#### PROBLEM DETAILS:
Write the data below out exactly as it stands. Do not include the pictures.

#### AVAILABLE DATA:
··········
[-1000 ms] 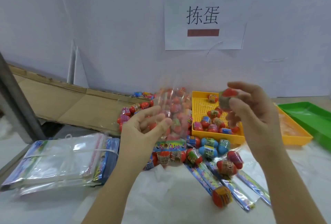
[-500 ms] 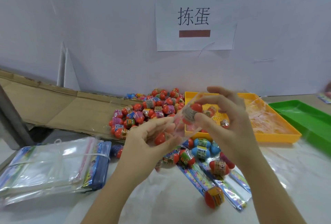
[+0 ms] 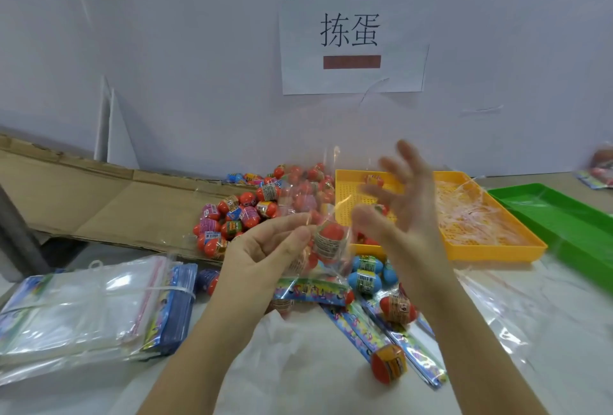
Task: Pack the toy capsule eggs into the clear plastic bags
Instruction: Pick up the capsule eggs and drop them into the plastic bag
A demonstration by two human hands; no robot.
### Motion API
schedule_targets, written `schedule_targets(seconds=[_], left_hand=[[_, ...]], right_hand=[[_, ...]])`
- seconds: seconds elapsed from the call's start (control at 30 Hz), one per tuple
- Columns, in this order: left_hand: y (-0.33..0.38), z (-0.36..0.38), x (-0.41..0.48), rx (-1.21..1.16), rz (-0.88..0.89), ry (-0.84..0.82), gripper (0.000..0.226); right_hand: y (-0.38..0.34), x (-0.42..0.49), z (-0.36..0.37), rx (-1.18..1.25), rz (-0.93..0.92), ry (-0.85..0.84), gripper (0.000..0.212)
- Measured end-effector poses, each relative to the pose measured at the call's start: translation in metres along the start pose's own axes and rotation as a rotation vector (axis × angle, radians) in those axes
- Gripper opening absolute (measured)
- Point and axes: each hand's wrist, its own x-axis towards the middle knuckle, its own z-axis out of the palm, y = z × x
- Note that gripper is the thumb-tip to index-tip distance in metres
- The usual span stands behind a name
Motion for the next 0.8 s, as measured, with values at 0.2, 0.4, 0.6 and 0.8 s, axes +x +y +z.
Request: schedule_targets(seconds=[0.2, 0.4, 0.6, 0.8], left_hand=[[0.003, 0.001, -0.003, -0.030, 0.021, -0.006, 0.026], [0.004, 0.002, -0.004, -0.055, -0.020, -0.039, 0.037], [0.001, -0.001, -0.004, -0.016, -0.122, -0.130, 0.048], [-0.002, -0.011, 0.005, -0.166, -0.047, 0.060, 0.051]], right_hand=[[0.011, 0.000, 0.017, 0.104, 0.176, -0.191, 0.029], [0.015, -0.002, 0.017, 0.136, 0.106, -0.066, 0.023], [0.016, -0.003, 0.022, 0.061, -0.032, 0.036, 0.043], [0.024, 0.013, -0.008, -0.121, 0.263, -0.035, 0.034]])
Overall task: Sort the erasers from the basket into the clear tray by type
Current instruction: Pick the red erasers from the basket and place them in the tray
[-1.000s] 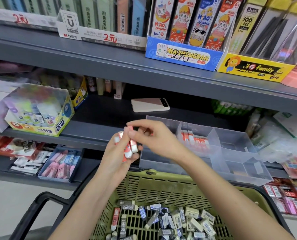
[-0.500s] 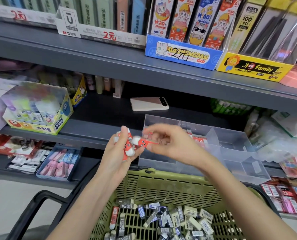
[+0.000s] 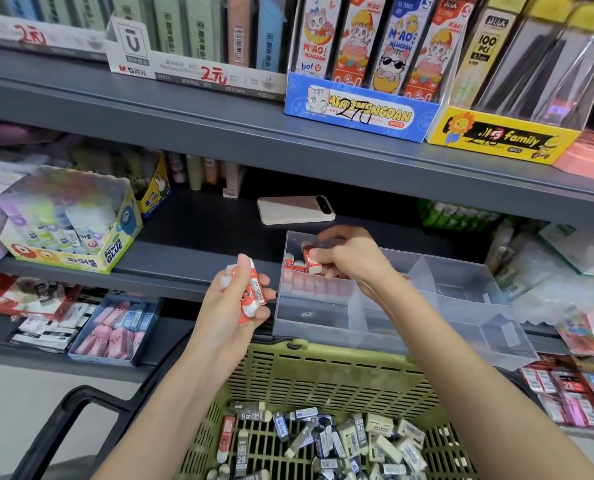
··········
#### WRITTEN ANSWER:
[-1000 ms] 
[-500 ms] 
[+0 ms] 
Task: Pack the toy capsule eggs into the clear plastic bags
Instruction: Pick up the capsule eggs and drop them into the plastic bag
A demonstration by two human hands; no robot.
### Motion API
schedule_targets, written `schedule_targets(seconds=[_], left_hand=[[_, ...]], right_hand=[[_, ...]])`
- seconds: seconds elapsed from the call's start (control at 30 Hz), one per tuple
- Columns, in this order: left_hand: y (-0.33..0.38), z (-0.36..0.38), x (-0.41..0.48), rx (-1.21..1.16), rz (-0.88..0.89), ry (-0.84..0.82), gripper (0.000..0.226); right_hand: y (-0.38..0.34), x (-0.42..0.49), z (-0.36..0.37), rx (-1.18..1.25), rz (-0.93..0.92), ry (-0.85..0.84), gripper (0.000..0.212)
- Measured end-effector poses, each relative to the pose measured at the call's start: translation in metres along the start pose's own axes and rotation as a rotation vector (axis × angle, radians) in those axes
- Gripper opening absolute (measured)
- Point and axes: each hand's wrist, its own x-axis towards the middle knuckle, its own z-axis out of the palm, y = z × x
- Note that gripper is the thumb-tip to index-tip distance in metres
- The usual span stands behind a name
Motion for the next 0.8 s, as measured, with values at 0.2, 0.4, 0.6 and 0.8 s, axes +x +y +z.
Request: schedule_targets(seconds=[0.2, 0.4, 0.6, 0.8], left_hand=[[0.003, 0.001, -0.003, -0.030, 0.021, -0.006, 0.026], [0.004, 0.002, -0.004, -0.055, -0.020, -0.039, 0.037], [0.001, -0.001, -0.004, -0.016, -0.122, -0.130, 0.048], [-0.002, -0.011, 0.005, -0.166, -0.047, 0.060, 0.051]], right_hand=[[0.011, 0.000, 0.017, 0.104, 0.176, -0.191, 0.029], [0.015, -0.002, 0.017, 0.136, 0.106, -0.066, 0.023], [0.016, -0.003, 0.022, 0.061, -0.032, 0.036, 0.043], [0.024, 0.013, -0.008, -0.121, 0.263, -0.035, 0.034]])
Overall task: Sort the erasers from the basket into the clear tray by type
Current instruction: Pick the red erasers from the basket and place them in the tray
[-1.000s] 
[-0.500s] 
[+0.000s] 

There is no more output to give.